Retype the full listing without altering anything.

**** Given information

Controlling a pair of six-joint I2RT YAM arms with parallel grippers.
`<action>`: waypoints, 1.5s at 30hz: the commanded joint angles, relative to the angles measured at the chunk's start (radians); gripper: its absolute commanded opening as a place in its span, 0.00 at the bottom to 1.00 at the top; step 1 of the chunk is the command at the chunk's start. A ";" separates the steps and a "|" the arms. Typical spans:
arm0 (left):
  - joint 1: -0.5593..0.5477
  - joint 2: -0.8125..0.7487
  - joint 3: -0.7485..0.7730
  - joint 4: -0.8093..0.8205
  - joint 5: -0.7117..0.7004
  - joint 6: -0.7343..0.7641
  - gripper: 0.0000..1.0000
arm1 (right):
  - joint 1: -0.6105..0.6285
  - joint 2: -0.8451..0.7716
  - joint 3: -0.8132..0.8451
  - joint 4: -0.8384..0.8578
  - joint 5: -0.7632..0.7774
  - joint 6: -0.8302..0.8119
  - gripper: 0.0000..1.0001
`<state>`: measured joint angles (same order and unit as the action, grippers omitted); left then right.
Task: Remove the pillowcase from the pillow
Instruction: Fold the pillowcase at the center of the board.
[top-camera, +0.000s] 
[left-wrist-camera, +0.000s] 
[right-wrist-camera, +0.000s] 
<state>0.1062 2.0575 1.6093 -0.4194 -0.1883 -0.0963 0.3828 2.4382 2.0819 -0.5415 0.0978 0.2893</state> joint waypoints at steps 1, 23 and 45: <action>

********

» **Answer to the exercise**:
Controlling a pair of six-joint I2RT YAM arms with parallel grippers.
`<action>`: waypoints, 1.5s at 30hz: the commanded joint angles, relative to the angles measured at the chunk's start (radians); gripper: its absolute commanded opening as a place in its span, 0.00 at the bottom to 1.00 at the top; step 1 of the chunk is the command at the chunk's start. A ";" separates the steps and a "|" the arms. Typical spans:
arm0 (left):
  - joint 1: -0.5593..0.5477
  - joint 2: -0.8125..0.7487
  - joint 3: -0.7485..0.7730
  - joint 4: -0.8093..0.8205
  - joint 5: -0.7117..0.7004
  - joint 6: -0.7343..0.7641
  - gripper: 0.0000..1.0000
arm1 (right):
  - joint 1: -0.6105..0.6285
  - joint 2: -0.8451..0.7716
  - joint 3: -0.8132..0.8451
  - joint 4: -0.8384..0.8578
  - joint 5: -0.7632..0.7774
  - joint 6: -0.8302..0.8119
  - gripper: 0.0000..1.0001
`<state>`: measured joint angles (same order and unit as the action, grippers omitted); left then right.
Task: Remove the pillowcase from the pillow
Instruction: Fold the pillowcase at the center of the board.
[top-camera, +0.000s] 
[left-wrist-camera, +0.000s] 
[right-wrist-camera, +0.000s] 
<state>0.1062 2.0575 1.6093 -0.4194 -0.1883 -0.0963 0.3828 2.4382 2.0819 -0.5415 0.0978 0.2893</state> joint waypoints at steps 1, 23 and 45: <action>

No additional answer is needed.